▸ **What you should do**:
A line below contains "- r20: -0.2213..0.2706", and a later one contains "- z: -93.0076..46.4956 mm". Repeat both, with every line between them, exactly.

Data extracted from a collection
----

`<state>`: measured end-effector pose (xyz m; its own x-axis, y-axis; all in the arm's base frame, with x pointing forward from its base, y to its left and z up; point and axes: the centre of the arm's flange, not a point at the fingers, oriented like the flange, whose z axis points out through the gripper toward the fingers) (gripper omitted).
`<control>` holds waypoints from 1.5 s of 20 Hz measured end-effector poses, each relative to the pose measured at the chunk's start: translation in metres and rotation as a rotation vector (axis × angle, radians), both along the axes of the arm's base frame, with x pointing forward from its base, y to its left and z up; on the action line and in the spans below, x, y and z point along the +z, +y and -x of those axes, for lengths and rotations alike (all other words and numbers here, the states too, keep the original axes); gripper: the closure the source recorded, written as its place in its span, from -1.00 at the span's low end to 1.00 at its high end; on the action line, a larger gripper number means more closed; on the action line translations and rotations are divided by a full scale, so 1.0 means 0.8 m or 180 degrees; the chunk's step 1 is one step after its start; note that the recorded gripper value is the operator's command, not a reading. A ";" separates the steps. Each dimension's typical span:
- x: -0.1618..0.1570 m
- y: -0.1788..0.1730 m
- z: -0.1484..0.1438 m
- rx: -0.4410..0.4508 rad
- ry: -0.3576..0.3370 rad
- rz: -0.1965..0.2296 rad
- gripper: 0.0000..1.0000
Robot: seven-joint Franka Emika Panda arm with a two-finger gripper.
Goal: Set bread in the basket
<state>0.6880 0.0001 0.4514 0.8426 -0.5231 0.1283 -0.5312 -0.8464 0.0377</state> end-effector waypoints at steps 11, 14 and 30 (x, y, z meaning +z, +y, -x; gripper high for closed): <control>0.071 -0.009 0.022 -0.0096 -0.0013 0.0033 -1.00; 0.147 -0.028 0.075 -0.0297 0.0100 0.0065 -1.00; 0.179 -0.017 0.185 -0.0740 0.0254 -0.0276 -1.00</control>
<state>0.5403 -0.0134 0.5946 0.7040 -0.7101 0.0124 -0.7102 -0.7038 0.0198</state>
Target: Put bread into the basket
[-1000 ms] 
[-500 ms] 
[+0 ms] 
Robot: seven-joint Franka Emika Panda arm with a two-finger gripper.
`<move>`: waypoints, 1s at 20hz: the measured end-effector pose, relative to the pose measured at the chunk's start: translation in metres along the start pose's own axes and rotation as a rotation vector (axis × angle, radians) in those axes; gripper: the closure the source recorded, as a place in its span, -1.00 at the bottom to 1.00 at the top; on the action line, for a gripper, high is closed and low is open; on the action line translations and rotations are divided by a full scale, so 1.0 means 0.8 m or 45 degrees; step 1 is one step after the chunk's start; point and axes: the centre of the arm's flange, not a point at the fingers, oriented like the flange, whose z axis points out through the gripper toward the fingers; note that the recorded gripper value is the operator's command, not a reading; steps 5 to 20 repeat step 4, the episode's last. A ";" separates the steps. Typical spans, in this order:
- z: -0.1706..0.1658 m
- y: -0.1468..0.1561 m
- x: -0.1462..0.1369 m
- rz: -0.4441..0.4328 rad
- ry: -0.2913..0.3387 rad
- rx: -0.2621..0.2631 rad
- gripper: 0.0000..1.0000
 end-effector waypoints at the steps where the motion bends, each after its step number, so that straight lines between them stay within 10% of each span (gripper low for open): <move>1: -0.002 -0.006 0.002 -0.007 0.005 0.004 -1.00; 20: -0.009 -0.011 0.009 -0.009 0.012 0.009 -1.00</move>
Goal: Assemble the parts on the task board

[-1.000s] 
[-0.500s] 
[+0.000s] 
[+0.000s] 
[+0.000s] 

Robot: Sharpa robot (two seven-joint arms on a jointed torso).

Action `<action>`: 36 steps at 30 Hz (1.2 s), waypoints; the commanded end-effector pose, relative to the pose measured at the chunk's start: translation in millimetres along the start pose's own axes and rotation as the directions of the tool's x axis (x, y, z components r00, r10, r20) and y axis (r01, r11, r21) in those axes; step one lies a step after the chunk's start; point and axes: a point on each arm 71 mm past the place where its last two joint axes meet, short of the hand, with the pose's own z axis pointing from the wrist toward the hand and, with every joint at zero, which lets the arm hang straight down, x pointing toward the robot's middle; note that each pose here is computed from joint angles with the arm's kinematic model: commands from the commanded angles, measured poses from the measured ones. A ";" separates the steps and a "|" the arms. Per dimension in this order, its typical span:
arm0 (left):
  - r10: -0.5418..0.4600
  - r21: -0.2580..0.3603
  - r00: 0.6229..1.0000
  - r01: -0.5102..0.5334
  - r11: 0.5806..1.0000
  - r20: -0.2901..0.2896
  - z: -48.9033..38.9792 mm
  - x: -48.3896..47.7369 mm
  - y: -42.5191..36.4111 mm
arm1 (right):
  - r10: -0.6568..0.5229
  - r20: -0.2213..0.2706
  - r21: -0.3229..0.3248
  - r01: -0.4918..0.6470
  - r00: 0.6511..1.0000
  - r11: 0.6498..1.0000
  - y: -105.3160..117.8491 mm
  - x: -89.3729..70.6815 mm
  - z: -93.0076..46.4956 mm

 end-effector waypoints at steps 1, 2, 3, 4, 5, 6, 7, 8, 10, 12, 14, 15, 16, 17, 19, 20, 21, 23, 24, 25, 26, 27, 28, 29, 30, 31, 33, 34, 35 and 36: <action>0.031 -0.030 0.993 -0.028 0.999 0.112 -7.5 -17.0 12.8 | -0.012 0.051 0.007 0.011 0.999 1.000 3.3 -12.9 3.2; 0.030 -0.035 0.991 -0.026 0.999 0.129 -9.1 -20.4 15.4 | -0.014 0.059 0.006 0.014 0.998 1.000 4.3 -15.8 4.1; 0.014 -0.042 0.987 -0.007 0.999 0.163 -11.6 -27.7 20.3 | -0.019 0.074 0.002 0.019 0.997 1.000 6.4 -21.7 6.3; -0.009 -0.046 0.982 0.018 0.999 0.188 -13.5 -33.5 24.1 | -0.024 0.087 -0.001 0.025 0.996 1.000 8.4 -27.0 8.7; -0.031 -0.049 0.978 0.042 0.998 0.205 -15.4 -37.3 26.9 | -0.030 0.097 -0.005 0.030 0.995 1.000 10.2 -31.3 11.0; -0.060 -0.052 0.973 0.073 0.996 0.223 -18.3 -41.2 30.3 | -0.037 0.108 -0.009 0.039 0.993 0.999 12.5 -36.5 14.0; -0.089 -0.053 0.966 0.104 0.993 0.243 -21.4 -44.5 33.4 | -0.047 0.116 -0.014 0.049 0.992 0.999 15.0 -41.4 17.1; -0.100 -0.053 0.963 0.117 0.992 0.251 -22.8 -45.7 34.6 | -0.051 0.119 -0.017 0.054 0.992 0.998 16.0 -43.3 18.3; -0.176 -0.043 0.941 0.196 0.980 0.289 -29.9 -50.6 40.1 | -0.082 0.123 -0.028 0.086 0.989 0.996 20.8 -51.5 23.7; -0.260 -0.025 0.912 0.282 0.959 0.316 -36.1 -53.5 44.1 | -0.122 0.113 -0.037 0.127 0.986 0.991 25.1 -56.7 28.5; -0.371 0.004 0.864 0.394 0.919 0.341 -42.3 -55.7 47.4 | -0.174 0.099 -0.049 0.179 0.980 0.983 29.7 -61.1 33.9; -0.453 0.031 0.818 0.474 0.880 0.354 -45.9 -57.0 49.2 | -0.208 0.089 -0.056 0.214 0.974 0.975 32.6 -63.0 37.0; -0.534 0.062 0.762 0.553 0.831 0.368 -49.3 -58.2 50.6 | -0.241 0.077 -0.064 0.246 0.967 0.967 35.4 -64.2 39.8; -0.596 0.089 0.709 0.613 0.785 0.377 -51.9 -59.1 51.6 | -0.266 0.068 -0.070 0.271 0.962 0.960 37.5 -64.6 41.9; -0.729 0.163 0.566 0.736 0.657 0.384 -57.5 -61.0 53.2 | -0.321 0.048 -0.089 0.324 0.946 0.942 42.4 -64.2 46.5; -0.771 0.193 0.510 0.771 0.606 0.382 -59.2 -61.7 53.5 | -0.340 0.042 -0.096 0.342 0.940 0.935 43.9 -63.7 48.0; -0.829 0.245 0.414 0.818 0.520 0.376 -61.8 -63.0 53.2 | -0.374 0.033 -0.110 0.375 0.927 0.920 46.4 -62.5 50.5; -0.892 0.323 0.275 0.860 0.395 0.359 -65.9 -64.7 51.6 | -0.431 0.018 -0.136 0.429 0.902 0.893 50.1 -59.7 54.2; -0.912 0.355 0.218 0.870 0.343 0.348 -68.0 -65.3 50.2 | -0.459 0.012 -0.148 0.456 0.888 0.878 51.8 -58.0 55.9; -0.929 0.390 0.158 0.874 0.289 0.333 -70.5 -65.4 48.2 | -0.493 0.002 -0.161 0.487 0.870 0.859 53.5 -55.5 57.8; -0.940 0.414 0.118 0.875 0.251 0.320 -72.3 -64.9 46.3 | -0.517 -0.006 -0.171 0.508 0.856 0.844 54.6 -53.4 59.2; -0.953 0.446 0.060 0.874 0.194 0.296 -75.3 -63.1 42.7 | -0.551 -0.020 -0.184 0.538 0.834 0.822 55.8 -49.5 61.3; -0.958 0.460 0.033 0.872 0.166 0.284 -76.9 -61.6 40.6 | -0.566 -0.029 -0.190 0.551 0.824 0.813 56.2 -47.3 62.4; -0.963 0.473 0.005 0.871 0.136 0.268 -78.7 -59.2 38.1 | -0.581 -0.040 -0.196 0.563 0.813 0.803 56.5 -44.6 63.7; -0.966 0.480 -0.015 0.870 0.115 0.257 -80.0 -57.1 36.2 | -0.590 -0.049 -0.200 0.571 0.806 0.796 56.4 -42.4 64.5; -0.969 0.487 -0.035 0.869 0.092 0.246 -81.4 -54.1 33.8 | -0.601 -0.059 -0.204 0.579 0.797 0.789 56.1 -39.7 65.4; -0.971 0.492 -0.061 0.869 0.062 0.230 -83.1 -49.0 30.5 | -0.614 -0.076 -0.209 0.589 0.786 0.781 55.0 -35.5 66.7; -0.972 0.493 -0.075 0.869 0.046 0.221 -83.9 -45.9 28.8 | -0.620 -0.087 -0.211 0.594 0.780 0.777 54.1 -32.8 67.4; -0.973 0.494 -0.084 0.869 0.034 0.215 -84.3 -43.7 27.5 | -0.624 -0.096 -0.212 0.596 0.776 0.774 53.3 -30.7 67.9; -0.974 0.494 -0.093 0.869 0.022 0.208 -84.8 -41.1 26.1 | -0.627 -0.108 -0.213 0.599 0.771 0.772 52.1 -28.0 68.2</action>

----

▸ **Solution for this problem**:
  - r20: -0.2213..0.2706
  - r21: -0.3229..0.3248
  - r01: -0.4918..0.6470
  - r00: 0.6511..1.0000
  - r11: 0.6498..1.0000
  - y: -105.3160..117.8491 mm
  - x: -89.3729..70.6815 mm
  - z: -93.0076..46.4956 mm

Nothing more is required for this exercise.